I wonder if it would be possible to ban tactical packages? I know. That is sort of splitting hairs to a point, but here is my thought. If we remove the "tactical" weapons from the equation, We could take some of the bite out of the "accessorizing" that you could put into a weapon. Rail Systems, offer the ability to add "Grenade Launcher" type apparatus, Multiple Optical units, Mag Carrying devices, etc... Is it enough on it's own? No. Is it mildly superfluous? Probably, but it will address a few things that could be an issue. Without a tactical Rail system, Extra Magazines aren't within reach.

Limit Magazine capacity, and outright ban drum magazines. My 9mm has a 12 round magazine. My .22 has a 5 round magazine. My dad's 12 gauge has a 5 round internal system. Giving up the 12 round, and going to a 10, or even 8 round capacity magazine on my 9mm, doesn't diminish the use of the gun when I carry it while fishing, or while hunting. The only problem that it gives me, is when I go to the range with friends, I'll be swapping out the mag more often. An acceptable sacrifice. Magazines themselves aren't that expensive, all things considered.

Flash Suppressors, "Silencers", and threaded muzzle Brakes. There is no normal reason that a private citizen needs a flash supressor, or a silencer. I'm unsure how I feel about Muzzle Brakes. A Springfield 9mm that I've been looking at has a self contained muzzle brake, which does increase the ability to stay on target with a weapon by reducing recoil, or "kick". There are other Muzzle Brakes that are attachable (threaded) to weapons. I'd be interested in hearing what Brekkie has to say about them. I've not had much interaction with them, but it seems like it could be another place where you could make a dent into killings.


Koatanga wrote:Personally, I think there's a massive sense of entitlement going on with regard to weapons that is leading to people dying, and I find it disturbing.

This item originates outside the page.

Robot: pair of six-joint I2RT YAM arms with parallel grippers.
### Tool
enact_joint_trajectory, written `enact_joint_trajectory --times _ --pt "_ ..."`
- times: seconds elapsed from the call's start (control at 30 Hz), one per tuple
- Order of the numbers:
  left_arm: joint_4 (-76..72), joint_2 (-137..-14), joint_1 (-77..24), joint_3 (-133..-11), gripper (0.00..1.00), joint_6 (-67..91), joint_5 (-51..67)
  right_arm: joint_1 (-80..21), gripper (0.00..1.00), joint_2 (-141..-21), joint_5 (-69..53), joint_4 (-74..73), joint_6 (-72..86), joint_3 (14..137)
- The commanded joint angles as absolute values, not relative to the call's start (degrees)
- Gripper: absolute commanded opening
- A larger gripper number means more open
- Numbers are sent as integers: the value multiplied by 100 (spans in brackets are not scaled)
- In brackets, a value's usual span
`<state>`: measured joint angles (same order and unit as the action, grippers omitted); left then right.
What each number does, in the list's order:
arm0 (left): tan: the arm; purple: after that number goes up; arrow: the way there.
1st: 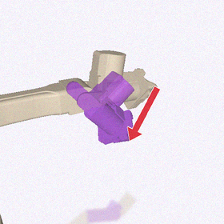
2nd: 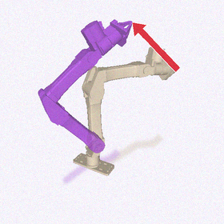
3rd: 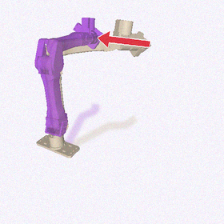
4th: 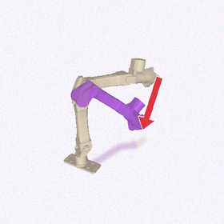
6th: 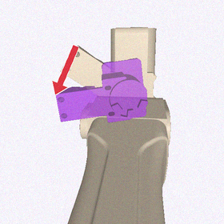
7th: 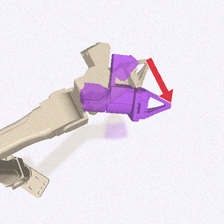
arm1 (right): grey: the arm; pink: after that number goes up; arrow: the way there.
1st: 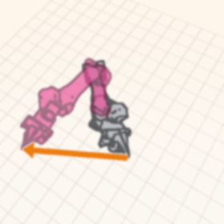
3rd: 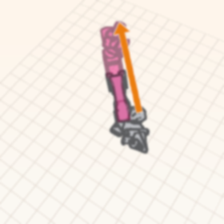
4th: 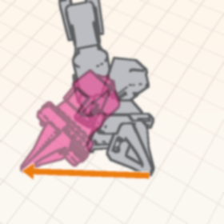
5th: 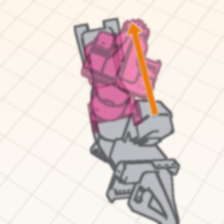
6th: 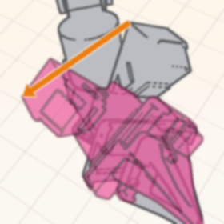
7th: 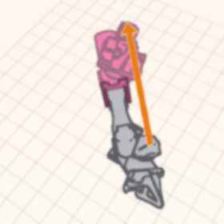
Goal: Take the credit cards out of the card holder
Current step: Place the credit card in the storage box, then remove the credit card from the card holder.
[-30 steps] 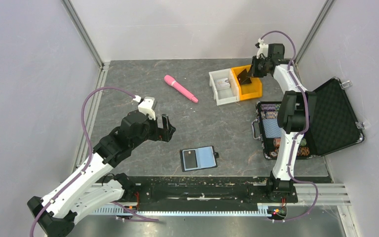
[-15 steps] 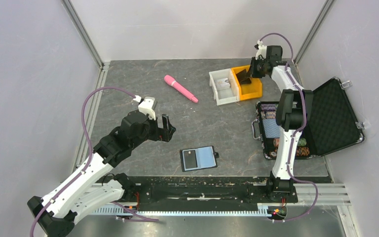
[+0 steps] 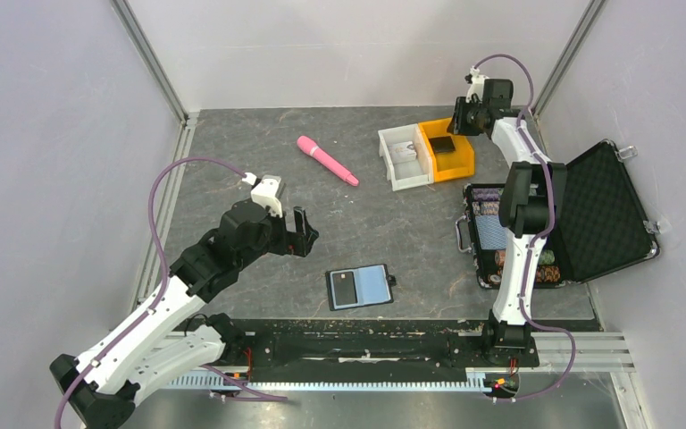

The entitlement is not what is leading to people dying. People pointing guns at people and pulling the trigger is what is killing people. Trying to paint it as something else is sort of insulting to those gun owners who actually own a weapon and treat it responsibly, like a deadly weapon, that can, you know, kill people. My "entitlement" to own my weapons hasn't caused the death of anyone. Unless you are trying to say that my "entitlement" to own weapons is responsible for Aurora Colorado, Oregon, or Sandy Hook, at which point, I'll just tell you that you're an idiot.

For the record, the difference between removing handguns and restricting the sale of them comes down to a property issue.
Removal:
A: You have a handgun. Someone comes and takes it from you. You don't have a handgun.
B: You don't have a handgun. If you did someone would take it from you. You don't have a handgun.
Restriction:
A: You have a handgun. Nobody takes it away, but you can't buy another. You have a handgun.
B: You don't have a handgun. You can't buy a handgun. You don't have a handgun.
Does anyone but me not see a difference between confiscating legally owned property and removing the ability to purchase same?
I am struggling to see how the two are equated.
And where, exactly, in the Constitution are you guaranteed the right to bear any kind of arms you feel like? Because that sounds a lot more like entitlement talking than Constitution.


Well, let me see if I can make some sense out of the thoughts running through my mind. By restricting the sale, and not completely banning, you are in fact, making the hand gun a more desired item. The Black Market for the gun will increase. The crime related to GETTING the handgun will increase. Whatever gains that you make in crime by removing "New Guns" from the market, will have to be weighed against the crimes that are taking place now to get the Old Handguns that are already in circulation. I don't think that it's a good idea to replace one type of crime with another type of crime, especially when we can't be sure that the new type of crime that is introduced will be less bloody or deadly.

I'm also not 100% convinced that the majority of Gun Crime in the United States is committed by a person who goes to the gun store and purchases a weapon through normal legal means.